**Directions:**
Return the listing below in full, exactly.

**Data block:**

*** Begin section ***

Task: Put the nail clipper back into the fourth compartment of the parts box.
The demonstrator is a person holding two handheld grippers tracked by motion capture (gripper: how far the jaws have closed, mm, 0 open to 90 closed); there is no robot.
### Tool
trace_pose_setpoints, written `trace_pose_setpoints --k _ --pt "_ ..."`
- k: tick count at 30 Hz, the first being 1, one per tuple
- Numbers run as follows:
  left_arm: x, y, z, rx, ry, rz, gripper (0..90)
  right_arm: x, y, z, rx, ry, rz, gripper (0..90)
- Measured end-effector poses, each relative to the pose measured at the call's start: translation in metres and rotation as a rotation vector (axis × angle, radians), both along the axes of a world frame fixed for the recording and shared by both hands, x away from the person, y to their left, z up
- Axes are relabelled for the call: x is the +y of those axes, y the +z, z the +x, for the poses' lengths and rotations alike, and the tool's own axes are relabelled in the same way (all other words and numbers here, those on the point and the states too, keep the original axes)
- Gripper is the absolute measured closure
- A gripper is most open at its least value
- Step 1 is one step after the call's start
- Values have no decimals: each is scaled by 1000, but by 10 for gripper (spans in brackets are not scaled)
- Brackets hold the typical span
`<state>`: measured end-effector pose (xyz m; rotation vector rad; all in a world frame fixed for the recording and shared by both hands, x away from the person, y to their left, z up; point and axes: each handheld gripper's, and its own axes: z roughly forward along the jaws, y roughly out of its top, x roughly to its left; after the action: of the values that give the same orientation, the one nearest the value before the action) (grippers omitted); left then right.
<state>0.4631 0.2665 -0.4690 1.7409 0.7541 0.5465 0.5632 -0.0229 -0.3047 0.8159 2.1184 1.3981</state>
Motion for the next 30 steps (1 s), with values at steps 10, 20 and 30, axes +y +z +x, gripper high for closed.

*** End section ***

**Response box:**
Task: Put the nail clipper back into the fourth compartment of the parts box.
The demonstrator is a person holding two handheld grippers tracked by motion capture (gripper: how far the jaws have closed, mm, 0 open to 90 closed); there is no robot.
### Tool
trace_pose_setpoints, written `trace_pose_setpoints --k _ --pt "_ ..."`
- k: tick count at 30 Hz, the first being 1, one per tuple
- Numbers run as follows:
  left_arm: x, y, z, rx, ry, rz, gripper (0..90)
  right_arm: x, y, z, rx, ry, rz, gripper (0..90)
- Measured end-effector poses, each relative to the pose measured at the call's start: translation in metres and rotation as a rotation vector (axis × angle, radians), both along the axes of a world frame fixed for the recording and shared by both hands, x away from the person, y to their left, z up
- Axes are relabelled for the call: x is the +y of those axes, y the +z, z the +x, for the poses' lengths and rotations alike, and the tool's own axes are relabelled in the same way (all other words and numbers here, those on the point and the states too, keep the original axes)
- Gripper is the absolute measured closure
- A gripper is most open at its least value
- Step 1 is one step after the call's start
- Values have no decimals: each is scaled by 1000, but by 10 for gripper (spans in brackets are not scaled)
- Brackets hold the typical span
`<state>`: measured end-effector pose (xyz m; rotation vector rad; all in a world frame fixed for the recording and shared by both hands, x away from the person, y to their left, z up; point and axes: each handheld gripper's, and its own axes: z roughly forward along the jaws, y roughly out of its top, x roughly to its left; after the action: of the values that give the same orientation, the one nearest the value before the action) (grippers omitted); left then right.
<state>0.4631 0.2665 -0.4690 1.7409 0.7541 0.5465 0.5632 -0.0229 -0.3047 0.8159 2.1184 1.3981</state>
Motion for the next 30 steps (1 s), with values at steps 10, 20 and 30, axes +y +z +x, gripper high for closed.

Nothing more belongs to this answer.